Driving much of this activity is ExxonMobil. Three years ago, the company’s Guyana subsidiary found crude in sandstone reservoirs about 120 miles offshore, the first of a string of offshore discoveries that have raised the country’s reserves to an estimated 3.2 billion barrels from nothing at all. Decades of dry wells had made such a cache impossible to imagine.

With ExxonMobil expecting “first oil” — that is, to start pumping crude — in 2020, Guyana is bracing for a wave of newfound money to hit government coffers. The government anticipates collecting $300 million in petroleum funds each year from the company’s initial phase of work on a single well — a sum that represents about a quarter of the current national budget. Analysts at a Norwegian energy consultancy are even more bullish, claiming the government could rake in as much as $5 billion per year from oil by the end of the next decade.

That money will go a long way in this sparsely populated former British colony of about 750,000, where political competition between the country’s African- and Indian-descended populations has long stunted development. The country’s needs are many. Guyana’s power supply is erratic, leaving even parts of the capital without electricity at times. Its infant mortality rate is almost double the average of Latin American and Caribbean countries. Its unemployment rate stood at 11.8 percent in 2017, according to the World Bank.
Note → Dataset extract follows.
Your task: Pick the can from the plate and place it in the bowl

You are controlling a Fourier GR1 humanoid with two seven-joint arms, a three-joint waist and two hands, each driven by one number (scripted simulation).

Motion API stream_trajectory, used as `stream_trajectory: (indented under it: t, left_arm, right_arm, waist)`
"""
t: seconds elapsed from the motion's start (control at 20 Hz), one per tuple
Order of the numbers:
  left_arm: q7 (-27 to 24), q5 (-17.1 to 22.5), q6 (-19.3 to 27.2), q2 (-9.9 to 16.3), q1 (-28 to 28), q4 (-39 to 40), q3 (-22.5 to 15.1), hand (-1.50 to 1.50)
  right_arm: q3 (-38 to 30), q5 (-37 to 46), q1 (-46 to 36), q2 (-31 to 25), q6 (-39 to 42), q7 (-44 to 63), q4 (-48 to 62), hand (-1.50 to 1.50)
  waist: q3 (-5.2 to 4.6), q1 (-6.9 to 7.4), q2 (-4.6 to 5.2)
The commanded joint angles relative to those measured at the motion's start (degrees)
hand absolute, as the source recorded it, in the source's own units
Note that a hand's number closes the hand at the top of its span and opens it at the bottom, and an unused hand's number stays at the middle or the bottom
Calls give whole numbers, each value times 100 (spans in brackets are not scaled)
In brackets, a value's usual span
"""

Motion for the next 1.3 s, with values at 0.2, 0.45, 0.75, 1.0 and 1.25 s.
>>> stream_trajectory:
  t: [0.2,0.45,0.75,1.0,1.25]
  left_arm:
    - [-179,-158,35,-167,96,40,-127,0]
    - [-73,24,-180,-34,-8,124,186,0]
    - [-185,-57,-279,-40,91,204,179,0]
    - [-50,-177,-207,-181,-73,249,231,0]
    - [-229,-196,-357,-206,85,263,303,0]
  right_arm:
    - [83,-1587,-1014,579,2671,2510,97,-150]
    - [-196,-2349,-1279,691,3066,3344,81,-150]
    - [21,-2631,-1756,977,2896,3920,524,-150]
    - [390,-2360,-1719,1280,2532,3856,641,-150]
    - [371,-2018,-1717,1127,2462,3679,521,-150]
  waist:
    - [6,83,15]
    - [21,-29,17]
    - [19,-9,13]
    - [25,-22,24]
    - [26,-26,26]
“This is the best thing that has ever happened to Guyana,” Minister of Finance Winston Jordan said in an interview. “I can say that not since perhaps when sugar was introduced in the colonies have [there been] such opportunities for massive transformation of the economy.”

Oil will also generate tremendous pressure on a country known for fragile government institutions, ethnic divisions, and little transparency. The speed and focus with which ExxonMobil and its partners, Hess and China National Offshore Oil Corporation, are doing their work aren’t always being matched by elected leaders in Georgetown, who are moving far more slowly in building government infrastructure to manage the oil industry. Officials insist they have time to develop those institutions.

“We’ve always dreamed,” Jordan said, “but we’ve never had the resources to convert our dreams to reality.” But Guyana’s oil windfall could easily convert the country’s dreams into a living nightmare, one that leaves it with greater inequality, more corruption, and internal strife. Many fear that’s exactly what will happen.